TASK DESCRIPTION
Below is a set of records; reproduce them exactly without their pictures.

DATA PROVIDED
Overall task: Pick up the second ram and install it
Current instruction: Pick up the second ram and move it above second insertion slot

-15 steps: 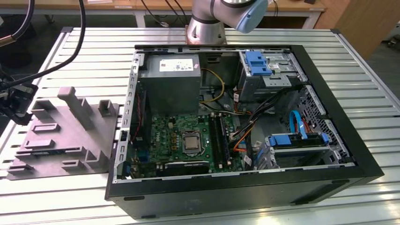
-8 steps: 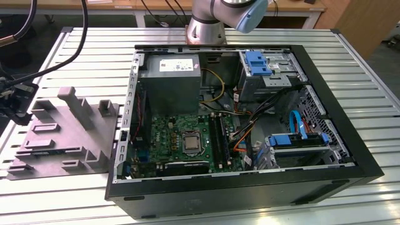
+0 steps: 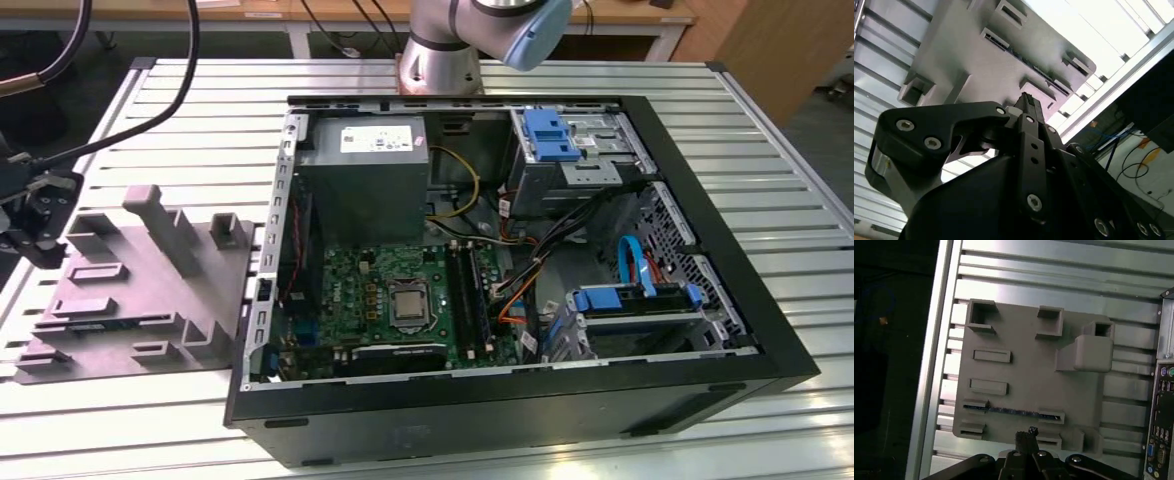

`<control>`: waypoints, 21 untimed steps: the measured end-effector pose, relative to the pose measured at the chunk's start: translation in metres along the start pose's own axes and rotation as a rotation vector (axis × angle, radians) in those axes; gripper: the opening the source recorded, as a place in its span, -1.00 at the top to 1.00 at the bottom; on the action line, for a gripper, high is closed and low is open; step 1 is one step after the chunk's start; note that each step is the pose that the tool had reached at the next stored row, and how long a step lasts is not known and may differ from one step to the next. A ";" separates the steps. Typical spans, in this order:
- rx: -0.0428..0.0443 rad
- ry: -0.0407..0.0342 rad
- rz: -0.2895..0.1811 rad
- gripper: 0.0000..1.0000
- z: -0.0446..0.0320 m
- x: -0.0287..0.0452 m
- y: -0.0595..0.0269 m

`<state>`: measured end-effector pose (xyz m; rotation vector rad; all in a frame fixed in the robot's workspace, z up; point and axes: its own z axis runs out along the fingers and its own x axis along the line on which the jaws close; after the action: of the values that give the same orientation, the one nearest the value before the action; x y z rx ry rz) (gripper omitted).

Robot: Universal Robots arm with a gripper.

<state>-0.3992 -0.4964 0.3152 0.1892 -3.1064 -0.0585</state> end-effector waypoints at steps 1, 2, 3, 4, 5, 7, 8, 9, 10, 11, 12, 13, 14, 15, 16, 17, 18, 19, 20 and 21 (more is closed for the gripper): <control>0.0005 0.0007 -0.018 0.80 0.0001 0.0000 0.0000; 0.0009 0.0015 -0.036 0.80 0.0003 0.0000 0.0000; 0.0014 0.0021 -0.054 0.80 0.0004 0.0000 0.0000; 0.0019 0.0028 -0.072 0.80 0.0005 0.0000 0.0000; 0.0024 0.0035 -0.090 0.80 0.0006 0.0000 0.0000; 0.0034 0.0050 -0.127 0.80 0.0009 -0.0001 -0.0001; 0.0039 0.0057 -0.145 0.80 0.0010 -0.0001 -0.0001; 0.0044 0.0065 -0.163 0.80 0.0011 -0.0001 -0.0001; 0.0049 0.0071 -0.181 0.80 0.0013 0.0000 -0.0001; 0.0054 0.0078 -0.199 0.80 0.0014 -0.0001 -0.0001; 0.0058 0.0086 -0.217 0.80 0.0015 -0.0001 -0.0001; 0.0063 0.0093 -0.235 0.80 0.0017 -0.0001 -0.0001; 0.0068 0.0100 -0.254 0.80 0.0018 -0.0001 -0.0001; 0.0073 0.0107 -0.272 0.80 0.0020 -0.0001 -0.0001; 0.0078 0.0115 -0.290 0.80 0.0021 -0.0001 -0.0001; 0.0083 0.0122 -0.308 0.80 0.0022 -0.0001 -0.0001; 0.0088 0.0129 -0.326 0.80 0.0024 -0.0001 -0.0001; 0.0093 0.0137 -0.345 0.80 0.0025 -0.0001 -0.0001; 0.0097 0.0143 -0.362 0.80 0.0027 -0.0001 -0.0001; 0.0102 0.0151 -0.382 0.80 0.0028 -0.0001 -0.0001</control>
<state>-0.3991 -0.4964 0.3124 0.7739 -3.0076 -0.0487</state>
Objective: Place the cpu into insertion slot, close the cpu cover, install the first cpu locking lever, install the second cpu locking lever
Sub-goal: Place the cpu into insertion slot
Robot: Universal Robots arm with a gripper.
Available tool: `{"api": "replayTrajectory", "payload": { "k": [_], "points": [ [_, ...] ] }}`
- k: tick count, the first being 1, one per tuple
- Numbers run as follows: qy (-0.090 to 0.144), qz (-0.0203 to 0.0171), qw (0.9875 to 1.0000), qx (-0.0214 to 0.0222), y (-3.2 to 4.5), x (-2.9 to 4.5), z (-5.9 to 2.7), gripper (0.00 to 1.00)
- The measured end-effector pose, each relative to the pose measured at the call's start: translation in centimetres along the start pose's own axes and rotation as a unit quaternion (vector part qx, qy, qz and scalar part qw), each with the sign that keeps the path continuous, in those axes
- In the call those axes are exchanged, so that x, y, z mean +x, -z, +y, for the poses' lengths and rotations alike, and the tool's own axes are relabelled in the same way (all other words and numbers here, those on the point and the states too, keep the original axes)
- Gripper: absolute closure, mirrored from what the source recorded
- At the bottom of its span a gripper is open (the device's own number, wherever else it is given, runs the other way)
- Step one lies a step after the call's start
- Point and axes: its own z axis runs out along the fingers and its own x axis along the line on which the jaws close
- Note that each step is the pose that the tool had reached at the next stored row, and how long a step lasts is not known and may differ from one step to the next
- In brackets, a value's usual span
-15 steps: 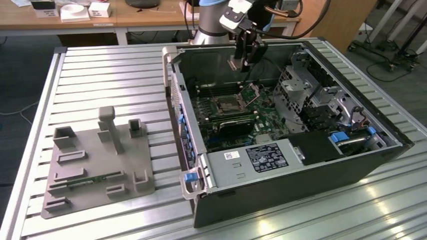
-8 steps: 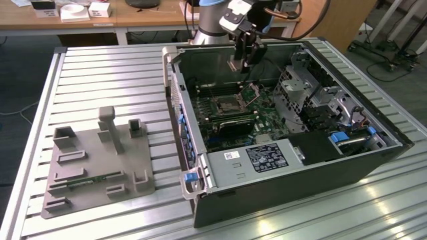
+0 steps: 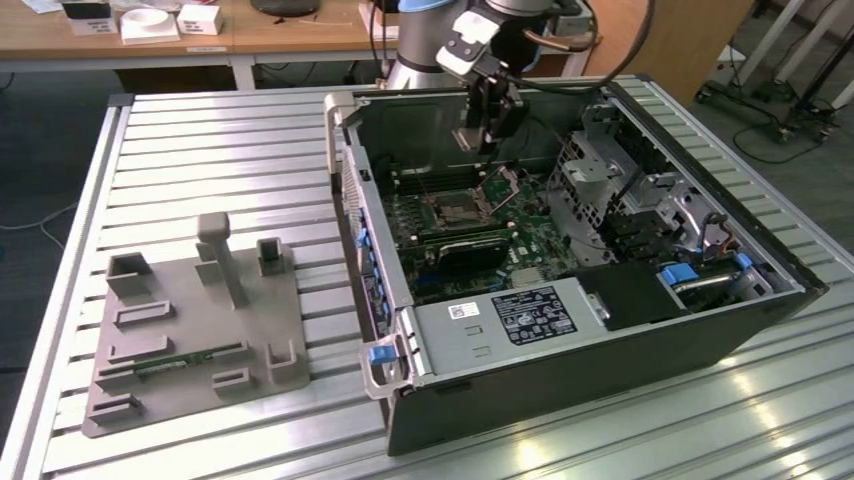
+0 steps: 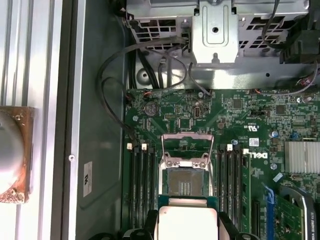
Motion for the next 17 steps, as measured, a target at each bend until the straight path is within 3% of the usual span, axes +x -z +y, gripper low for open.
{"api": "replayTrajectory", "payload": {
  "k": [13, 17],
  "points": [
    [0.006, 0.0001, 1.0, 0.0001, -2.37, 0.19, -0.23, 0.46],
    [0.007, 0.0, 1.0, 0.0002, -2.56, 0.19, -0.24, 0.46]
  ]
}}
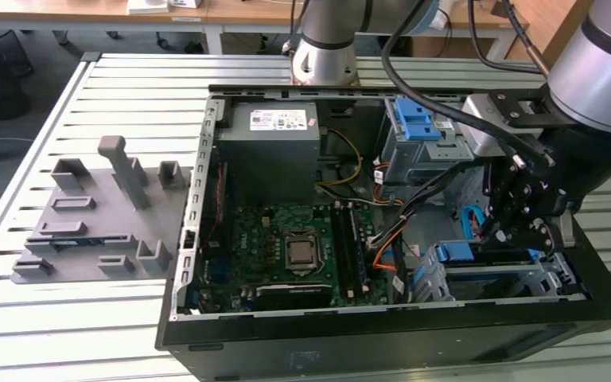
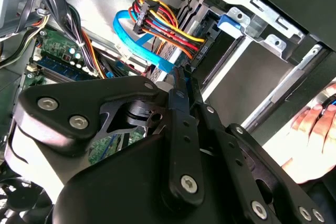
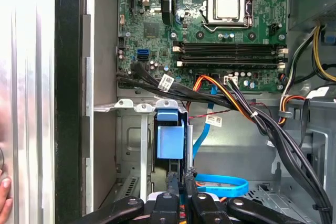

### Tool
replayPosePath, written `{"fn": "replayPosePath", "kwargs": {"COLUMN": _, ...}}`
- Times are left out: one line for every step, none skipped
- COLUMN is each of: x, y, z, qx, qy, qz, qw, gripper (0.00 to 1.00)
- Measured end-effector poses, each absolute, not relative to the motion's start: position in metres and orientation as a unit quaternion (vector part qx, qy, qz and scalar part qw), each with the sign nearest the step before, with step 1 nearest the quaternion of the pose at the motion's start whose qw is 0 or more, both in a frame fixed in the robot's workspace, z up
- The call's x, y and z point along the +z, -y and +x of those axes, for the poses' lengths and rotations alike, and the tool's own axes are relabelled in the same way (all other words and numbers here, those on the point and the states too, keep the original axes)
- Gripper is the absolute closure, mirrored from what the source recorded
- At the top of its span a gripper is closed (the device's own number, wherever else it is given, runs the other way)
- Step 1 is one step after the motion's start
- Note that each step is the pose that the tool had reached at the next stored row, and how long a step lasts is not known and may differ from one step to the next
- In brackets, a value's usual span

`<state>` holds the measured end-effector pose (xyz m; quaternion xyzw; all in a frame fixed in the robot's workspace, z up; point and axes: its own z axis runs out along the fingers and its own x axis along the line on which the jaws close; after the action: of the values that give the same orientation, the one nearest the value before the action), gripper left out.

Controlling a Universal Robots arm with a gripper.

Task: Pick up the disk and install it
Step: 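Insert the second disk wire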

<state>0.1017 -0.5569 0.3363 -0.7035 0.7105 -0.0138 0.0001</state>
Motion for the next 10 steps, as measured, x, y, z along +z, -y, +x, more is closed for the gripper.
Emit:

EXERCISE OUTPUT
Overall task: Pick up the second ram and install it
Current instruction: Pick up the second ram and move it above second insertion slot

-15 steps: 
-8 steps: 
+0 steps: 

`<control>`: waypoints, 21 untimed steps: the measured end-effector pose, relative to the pose measured at the chunk's start: translation in metres along the start pose's own axes and rotation as a rotation vector (axis × angle, radians) in those axes; gripper: the opening the source recorded, as a place in its span, -1.00 at the top to 1.00 at the bottom; on the action line, for a gripper, high is closed and low is open; step 1 is one step after the chunk's start; note that each step is the pose that the tool had reached at the next stored row, and how long a step lasts is not known and may differ from one step to the next. A ";" separates the steps. Typical spans, in this order:
- rx: -0.0428..0.0443 rad
- ry: -0.0407..0.0342 rad
- rz: -0.2895..0.1811 rad
- gripper: 0.0000..1.0000
- z: -0.0446..0.0320 m
- x: -0.0287..0.0452 m
- y: -0.0595..0.0269 m

`<state>`: measured end-effector pose (xyz m; rotation vector rad; all in a frame fixed in the robot's workspace, z up; point and axes: its own z axis runs out along the fingers and its own x axis along the line on which the jaws close; after the action: of the values that give the same orientation, the one nearest the value before the action; x y z rx ry rz) (gripper omitted).

Robot: Universal Robots arm with a gripper.

<state>-0.3992 -0.4964 0.3152 0.1892 -3.1064 -0.0585</state> end-effector waypoints at steps 1, 2, 3, 4, 5, 7, 8, 9, 10, 11, 12, 13, 14, 15, 16, 17, 18, 19, 20 and 21 (more is closed for the gripper): <control>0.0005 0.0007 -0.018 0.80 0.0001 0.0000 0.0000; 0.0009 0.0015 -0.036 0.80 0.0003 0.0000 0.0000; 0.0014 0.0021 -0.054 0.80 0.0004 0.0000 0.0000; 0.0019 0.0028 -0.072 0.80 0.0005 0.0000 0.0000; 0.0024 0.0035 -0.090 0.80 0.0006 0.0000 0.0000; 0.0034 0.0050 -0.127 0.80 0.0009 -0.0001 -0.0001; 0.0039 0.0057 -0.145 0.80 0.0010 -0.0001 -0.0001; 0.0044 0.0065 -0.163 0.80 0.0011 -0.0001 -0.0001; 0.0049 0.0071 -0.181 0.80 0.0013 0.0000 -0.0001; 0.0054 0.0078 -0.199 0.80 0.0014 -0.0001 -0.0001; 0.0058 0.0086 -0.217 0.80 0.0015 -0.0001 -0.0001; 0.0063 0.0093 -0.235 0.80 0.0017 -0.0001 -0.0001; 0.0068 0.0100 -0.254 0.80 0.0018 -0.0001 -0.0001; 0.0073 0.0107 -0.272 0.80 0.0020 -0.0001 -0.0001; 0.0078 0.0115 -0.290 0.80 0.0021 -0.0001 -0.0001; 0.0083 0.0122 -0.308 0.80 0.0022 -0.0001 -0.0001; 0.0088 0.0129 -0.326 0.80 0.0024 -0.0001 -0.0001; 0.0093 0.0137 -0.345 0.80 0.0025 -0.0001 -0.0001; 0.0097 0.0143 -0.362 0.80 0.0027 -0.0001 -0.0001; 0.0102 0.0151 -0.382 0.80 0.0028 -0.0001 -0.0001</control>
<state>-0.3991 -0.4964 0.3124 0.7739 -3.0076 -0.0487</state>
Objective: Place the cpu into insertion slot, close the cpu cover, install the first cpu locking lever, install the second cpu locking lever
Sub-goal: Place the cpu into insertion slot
Robot: Universal Robots arm with a gripper.
Available tool: `{"api": "replayTrajectory", "payload": { "k": [_], "points": [ [_, ...] ] }}`
- k: tick count, the first being 1, one per tuple
- Numbers run as follows: qy (-0.090 to 0.144), qz (-0.0203 to 0.0171), qw (0.9875 to 1.0000), qx (-0.0214 to 0.0222), y (-3.2 to 4.5), x (-2.9 to 4.5), z (-5.9 to 2.7), gripper (0.00 to 1.00)
- The measured end-effector pose, each relative to the pose measured at the call's start: translation in centimetres along the start pose's own axes and rotation as a unit quaternion (vector part qx, qy, qz and scalar part qw), each with the sign that keeps the path continuous, in those axes
- In the call those axes are exchanged, so that x, y, z mean +x, -z, +y, for the poses' lengths and rotations alike, and the tool's own axes are relabelled in the same way (all other words and numbers here, those on the point and the states too, keep the original axes)
- Gripper: absolute closure, mirrored from what the source recorded
- At the bottom of its span a gripper is open (the device's own number, wherever else it is given, runs the other way)
- Step one lies a step after the call's start
- Point and axes: its own z axis runs out along the fingers and its own x axis along the line on which the jaws close
- Note that each step is the pose that the tool had reached at the next stored row, and how long a step lasts is not known and may differ from one step to the next
- In brackets, a value's usual span
-15 steps: 
-8 steps: 
+0 steps: 
+0 steps: 
Motion for the next 17 steps, as measured, a target at each bend until the straight path is within 3% of the usual span, axes +x -z +y, gripper low for open.
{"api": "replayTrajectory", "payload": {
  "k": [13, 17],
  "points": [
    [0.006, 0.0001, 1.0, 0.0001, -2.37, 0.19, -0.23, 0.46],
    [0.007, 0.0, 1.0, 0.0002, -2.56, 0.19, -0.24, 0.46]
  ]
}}

### Tool
replayPosePath, written `{"fn": "replayPosePath", "kwargs": {"COLUMN": _, ...}}`
- Times are left out: one line for every step, none skipped
- COLUMN is each of: x, y, z, qx, qy, qz, qw, gripper (0.00 to 1.00)
- Measured end-effector poses, each absolute, not relative to the motion's start: position in metres and orientation as a unit quaternion (vector part qx, qy, qz and scalar part qw), each with the sign nearest the step before, with step 1 nearest the quaternion of the pose at the motion's start whose qw is 0 or more, both in a frame fixed in the robot's workspace, z up
- The call's x, y and z point along the +z, -y and +x of those axes, for the poses' lengths and rotations alike, and the tool's own axes are relabelled in the same way (all other words and numbers here, those on the point and the states too, keep the original axes)
- Gripper is the absolute closure, mirrored from what the source recorded
- At the top of its span a gripper is closed (the device's own number, wherever else it is given, runs the other way)
- Step 1 is one step after the motion's start
- Note that each step is the pose that the tool had reached at the next stored row, and how long a step lasts is not known and may differ from one step to the next
- In brackets, a value's usual span

`<state>` holds the measured end-effector pose (xyz m; quaternion xyzw; all in a frame fixed in the robot's workspace, z up; point and axes: its own z axis runs out along the fingers and its own x axis along the line on which the jaws close; after the action: of the values that give the same orientation, the one nearest the value before the action), gripper left out.

Controlling a Universal Robots arm with a gripper.

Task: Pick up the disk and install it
Step: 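Insert the second disk wire
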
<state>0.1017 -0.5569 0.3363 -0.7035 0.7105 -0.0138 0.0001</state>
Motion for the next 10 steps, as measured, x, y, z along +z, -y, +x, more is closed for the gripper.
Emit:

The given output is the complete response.